◆ **What is needed**: Please retype the listing below without a single change.

[Provided material Boundary: Start]

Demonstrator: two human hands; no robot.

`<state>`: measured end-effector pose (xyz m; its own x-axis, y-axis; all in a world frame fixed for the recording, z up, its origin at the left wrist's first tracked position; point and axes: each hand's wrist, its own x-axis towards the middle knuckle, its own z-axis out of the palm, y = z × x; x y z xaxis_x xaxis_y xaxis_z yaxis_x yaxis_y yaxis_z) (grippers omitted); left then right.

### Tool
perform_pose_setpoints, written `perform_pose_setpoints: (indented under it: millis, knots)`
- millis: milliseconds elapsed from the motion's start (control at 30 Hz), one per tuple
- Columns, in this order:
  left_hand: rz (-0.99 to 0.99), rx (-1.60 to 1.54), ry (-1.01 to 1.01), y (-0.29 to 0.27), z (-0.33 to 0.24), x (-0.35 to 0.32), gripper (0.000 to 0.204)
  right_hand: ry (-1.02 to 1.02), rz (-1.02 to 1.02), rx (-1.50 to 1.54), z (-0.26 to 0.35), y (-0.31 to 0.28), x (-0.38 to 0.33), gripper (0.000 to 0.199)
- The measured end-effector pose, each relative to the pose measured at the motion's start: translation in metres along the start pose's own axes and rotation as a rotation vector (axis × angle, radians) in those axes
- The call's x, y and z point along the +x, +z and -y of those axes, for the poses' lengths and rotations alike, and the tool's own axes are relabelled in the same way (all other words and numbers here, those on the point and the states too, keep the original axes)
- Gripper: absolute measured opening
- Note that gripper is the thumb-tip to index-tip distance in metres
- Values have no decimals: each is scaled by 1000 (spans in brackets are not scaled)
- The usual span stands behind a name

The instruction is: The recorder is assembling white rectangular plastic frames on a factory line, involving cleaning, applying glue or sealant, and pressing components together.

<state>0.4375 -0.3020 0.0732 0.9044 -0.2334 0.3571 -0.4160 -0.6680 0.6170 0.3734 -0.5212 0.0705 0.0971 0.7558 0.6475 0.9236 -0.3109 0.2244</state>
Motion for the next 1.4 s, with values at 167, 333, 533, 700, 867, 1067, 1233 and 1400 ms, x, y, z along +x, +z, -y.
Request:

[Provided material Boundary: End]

◆ **Result**:
Demonstrator: two human hands; no robot.

`<state>`: measured end-effector pose (xyz m; its own x-axis, y-axis; all in a world frame fixed for the recording, z up, its origin at the left wrist's first tracked position; point and axes: each hand's wrist, its own x-axis towards the middle knuckle, its own z-axis out of the palm, y = z × x; x y z xaxis_x xaxis_y xaxis_z yaxis_x yaxis_y yaxis_z) (grippers omitted); left then right.

### Tool
perform_pose_setpoints, written `perform_pose_setpoints: (indented under it: millis, knots)`
- millis: milliseconds elapsed from the motion's start (control at 30 Hz), one per tuple
- Columns, in this order:
  left_hand: rz (-0.99 to 0.99), rx (-1.60 to 1.54), ry (-1.01 to 1.01), y (-0.29 to 0.27), z (-0.33 to 0.24), x (-0.35 to 0.32), gripper (0.000 to 0.204)
  right_hand: ry (-1.02 to 1.02), rz (-1.02 to 1.02), rx (-1.50 to 1.54), z (-0.26 to 0.35), y (-0.31 to 0.28), x (-0.38 to 0.33), gripper (0.000 to 0.199)
- The measured end-effector pose, each relative to the pose measured at the motion's start: translation in metres along the start pose's own axes and rotation as a rotation vector (axis × angle, radians) in those axes
- The call's x, y and z point along the +x, +z and -y of those axes, for the poses' lengths and rotations alike, and the tool's own axes are relabelled in the same way (all other words and numbers here, those on the point and the states too, keep the original axes)
- Gripper: absolute measured opening
- Note that gripper is the thumb-tip to index-tip distance in metres
- Values have no decimals: each is scaled by 1000 (spans in brackets are not scaled)
- The usual span stands behind a name

The instruction is: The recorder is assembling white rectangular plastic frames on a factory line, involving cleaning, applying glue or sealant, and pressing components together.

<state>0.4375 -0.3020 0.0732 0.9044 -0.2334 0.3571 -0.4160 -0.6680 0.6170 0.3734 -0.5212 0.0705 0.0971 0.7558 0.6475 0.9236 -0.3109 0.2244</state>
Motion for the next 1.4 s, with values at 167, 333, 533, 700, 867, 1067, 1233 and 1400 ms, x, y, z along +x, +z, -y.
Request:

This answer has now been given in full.